I know that there are a lot of you in the audience today who would

say that they're still not low enough and I know that none of

you would want me to ever say to any banker I run into that interest

rates in Australia are low enough. But I think it is indisputable

that over the last couple of years we have seen the most significant

falls in the interest rate structure of this country that I can certainly

remember. And they're worth, when you are talking about buying

the average home, certainly in Sydney, and on a national average they

are worth a gain of about $300 a month for somebody paying off a home.

And what is good is that the competition in the banking industry,

the greater competition, has now resulted in those reductions flowing

through into the small business area and they have been particularly

sticky and particularly resistant to reductions over recent years.

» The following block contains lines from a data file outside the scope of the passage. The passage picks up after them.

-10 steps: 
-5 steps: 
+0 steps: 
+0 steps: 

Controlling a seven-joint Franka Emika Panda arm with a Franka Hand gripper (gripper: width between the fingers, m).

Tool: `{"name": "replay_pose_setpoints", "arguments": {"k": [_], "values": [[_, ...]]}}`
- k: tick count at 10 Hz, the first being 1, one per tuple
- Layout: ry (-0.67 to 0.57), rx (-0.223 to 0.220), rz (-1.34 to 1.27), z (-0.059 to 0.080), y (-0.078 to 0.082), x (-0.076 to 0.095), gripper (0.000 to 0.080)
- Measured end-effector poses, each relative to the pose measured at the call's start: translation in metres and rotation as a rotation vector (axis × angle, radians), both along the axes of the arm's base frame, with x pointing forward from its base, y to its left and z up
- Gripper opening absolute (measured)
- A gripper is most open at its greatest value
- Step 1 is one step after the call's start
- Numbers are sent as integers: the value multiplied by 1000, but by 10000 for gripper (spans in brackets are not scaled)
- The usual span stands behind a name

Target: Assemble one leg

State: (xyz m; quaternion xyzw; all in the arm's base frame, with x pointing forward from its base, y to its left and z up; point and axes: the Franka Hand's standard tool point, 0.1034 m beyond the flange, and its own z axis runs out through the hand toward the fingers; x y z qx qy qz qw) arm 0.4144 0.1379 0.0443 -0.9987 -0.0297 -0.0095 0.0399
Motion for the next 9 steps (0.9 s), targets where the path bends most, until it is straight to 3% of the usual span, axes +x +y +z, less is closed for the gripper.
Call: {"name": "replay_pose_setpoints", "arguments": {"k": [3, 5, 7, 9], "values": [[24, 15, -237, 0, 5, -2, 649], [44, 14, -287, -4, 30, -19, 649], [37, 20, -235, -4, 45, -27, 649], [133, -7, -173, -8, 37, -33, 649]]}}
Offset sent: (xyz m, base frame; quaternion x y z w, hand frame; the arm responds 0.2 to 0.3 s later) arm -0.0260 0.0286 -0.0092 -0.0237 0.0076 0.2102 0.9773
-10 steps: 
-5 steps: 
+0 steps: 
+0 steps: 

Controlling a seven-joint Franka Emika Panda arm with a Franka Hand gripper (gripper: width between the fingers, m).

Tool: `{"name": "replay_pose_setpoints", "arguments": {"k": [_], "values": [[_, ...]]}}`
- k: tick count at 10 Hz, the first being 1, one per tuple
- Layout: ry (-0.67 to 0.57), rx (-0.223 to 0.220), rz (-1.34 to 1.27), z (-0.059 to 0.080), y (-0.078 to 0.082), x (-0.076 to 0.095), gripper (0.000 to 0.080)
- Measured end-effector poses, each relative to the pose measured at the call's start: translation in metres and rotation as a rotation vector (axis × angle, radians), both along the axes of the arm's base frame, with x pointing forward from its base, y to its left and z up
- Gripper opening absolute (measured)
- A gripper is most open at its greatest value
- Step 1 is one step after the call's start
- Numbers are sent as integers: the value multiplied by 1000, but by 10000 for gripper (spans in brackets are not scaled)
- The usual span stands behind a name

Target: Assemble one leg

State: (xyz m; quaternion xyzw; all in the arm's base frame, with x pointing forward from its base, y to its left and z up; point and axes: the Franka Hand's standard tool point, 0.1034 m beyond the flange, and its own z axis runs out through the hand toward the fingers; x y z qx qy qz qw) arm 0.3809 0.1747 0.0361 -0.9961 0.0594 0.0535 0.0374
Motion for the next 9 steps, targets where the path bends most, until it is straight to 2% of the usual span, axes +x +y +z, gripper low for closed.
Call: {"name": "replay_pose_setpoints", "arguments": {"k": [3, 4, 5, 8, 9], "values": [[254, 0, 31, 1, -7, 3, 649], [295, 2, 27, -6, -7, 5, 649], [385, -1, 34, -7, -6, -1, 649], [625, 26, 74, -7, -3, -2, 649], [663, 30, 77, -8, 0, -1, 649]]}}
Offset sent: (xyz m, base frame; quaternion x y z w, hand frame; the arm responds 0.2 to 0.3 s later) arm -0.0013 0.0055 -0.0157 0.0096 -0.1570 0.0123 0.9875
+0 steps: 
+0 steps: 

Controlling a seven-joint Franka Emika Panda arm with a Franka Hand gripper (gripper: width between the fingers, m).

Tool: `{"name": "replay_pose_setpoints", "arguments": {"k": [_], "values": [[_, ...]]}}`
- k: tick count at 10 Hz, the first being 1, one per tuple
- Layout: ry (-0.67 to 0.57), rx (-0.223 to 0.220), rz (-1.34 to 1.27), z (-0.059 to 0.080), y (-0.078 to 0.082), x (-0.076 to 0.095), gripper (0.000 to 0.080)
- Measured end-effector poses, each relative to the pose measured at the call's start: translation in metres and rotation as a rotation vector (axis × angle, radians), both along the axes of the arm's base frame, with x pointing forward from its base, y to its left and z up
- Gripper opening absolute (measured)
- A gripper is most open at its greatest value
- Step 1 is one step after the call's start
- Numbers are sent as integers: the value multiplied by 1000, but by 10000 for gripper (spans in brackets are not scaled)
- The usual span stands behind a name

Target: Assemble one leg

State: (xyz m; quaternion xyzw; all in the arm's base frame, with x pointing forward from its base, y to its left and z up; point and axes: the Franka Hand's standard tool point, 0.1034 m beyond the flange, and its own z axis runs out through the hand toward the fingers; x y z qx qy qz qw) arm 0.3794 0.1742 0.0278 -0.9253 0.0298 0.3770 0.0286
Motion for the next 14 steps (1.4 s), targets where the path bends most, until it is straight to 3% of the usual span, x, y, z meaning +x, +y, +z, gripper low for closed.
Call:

Now that would not have happened if it hadn't been for our Budgets

in 1996, 1997 and 1998. Because when you reduce government debt, you

get the governments out of competition for monies in the financial

markets and you create the circumstances, or you help create the circumstances,

for lower interest rates all around. So again and again you have to

see what we have done against the background of making this a more

secure, stable and safe economy.

You must see reform to the Australian waterfront, which we are absolutely

determined to see through to the end because we believe it is in the

national interest. We are not on some kind of ideological binge in

trying to reform the Australian waterfront. We have no desire to destroy

unionism. We have no desire to destroy individual unions. It's

a cornerstone of our approach that every Australian should have the

right to join or not to join a trade union. It should be a matter

of personal, individual choice. And our goal on the waterfront has

not been to destroy the Maritime Union of Australia. Our goal on the

waterfront has been to give to the Australian nation, to the economy

of Australia, the sort of efficient, economic waterfront that exists

amongst our competitor nations. And many of you have heard over recent

weeks and months the comparisons about the performance of the Australian

waterfront and waterfronts around the world.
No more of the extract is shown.